She took the flag from the boat. When she returned, she held it toward her leader. He took it and nodded his head. He drove the shaft deep into the sandy beach. Raising his head and arms to the skies, he spoke again. The others responded in unison.

The shock had now worn off the villagers as they began to whisper to each other. Léod tugged Padraig to his feet and whispered in the lad’s ear, “I sense something foul, boy. Take Moradon. Return him to his sanctuary.”

Padraig gathered the sword from the Elder. Without a word, he disappeared into the crowd, back toward the chapel.

Léod cleared his throat, and ran his hands through his wiry hair. He turned to the first being. “Greetings wise visitors from beyond the sea.”

The stranger stared at the Elder.

“I am Master Léod, Elder of Glærn.” Léod pressed his hand to his chest. He got a blank stare in response. “I welcome you to our village.”

The stranger spoke. Léod could not understand a word. The two who stood behind the stranger stepped forward, stopping on each side, the female on the left and the male on the right. The male shouted an order to the tall rowers. They responded with a bow. The rowers began hastily unloading crates from the boats. The leader uttered more strange words to Léod.

Léod responded with a tentative smile. This did not impress the leader. He spoke again, his tone harsh. This time, Léod caught the word “Vreshik.” Léod thought for a moment; the word was familiar to him. Something he had learned in his studies. He’d studied many things in his years.
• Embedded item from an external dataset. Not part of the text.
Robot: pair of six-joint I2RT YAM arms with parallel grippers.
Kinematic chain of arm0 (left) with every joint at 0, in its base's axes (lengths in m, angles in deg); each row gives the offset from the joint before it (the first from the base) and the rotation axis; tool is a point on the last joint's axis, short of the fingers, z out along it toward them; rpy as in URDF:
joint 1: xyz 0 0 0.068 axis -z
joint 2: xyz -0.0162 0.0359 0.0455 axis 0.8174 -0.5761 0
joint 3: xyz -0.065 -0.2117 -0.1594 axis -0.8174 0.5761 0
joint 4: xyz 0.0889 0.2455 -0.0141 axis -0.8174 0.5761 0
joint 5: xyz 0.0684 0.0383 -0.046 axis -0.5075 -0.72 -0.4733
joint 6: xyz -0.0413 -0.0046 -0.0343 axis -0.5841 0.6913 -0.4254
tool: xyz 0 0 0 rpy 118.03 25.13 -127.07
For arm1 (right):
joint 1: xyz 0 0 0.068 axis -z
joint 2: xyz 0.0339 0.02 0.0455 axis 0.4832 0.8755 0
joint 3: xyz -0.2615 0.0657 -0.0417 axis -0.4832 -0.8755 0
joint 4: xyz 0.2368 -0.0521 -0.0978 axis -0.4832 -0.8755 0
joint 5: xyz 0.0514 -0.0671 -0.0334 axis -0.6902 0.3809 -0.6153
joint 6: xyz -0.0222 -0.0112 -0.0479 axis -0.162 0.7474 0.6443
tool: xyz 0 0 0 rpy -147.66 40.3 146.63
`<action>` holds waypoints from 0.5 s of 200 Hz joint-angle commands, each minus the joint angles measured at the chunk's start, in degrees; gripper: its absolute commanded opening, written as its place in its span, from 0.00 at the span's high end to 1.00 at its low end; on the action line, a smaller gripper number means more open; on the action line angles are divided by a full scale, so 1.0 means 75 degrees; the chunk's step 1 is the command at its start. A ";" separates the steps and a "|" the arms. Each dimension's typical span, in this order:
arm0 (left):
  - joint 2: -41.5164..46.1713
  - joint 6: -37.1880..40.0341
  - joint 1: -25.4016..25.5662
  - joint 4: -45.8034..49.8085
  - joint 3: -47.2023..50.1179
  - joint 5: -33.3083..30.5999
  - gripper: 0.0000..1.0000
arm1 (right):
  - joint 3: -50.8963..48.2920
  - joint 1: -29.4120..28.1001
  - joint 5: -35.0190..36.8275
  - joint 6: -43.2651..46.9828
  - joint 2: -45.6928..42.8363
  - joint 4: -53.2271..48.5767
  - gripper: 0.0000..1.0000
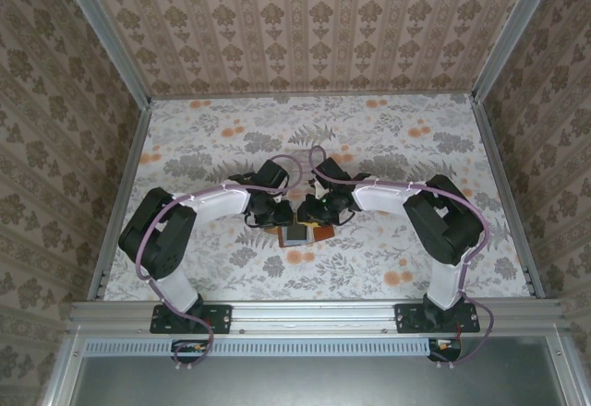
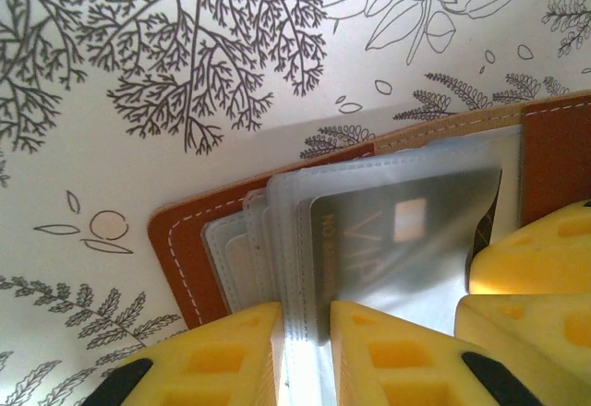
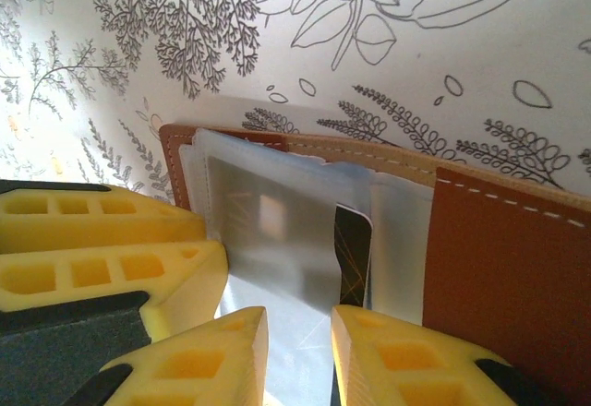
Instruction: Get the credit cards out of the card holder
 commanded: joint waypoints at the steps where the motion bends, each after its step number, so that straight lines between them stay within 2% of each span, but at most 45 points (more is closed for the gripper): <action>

His memory returned: In his days as a lad, he had apprenticed for a short period under an eminent lore master. In his studies, he had learned of an ancient empire that had once passed by this land. The only evidence of their presence was a hefty tome of which a majority of the pages was illegible. Only one phrase was prominent throughout the tome, which was “Talin vreshik.” The meaning had eluded the lore master, but he presumed it was a reference to some kind of deity, for also prominent throughout the tome were drawings of a well-armored man with “Talin” written below. There must somehow be a relation between these strangers and that ancient empire.

* * *

Padraig, ragged of breath, reached the chapel; the large stone building dominated the center of the market square. He stared at its oak doors. The only sound he could hear was his heart pounding deep in his chest. Waves of terror washed over him. The sword would not be safe behind those doors. No, he had to take it far away.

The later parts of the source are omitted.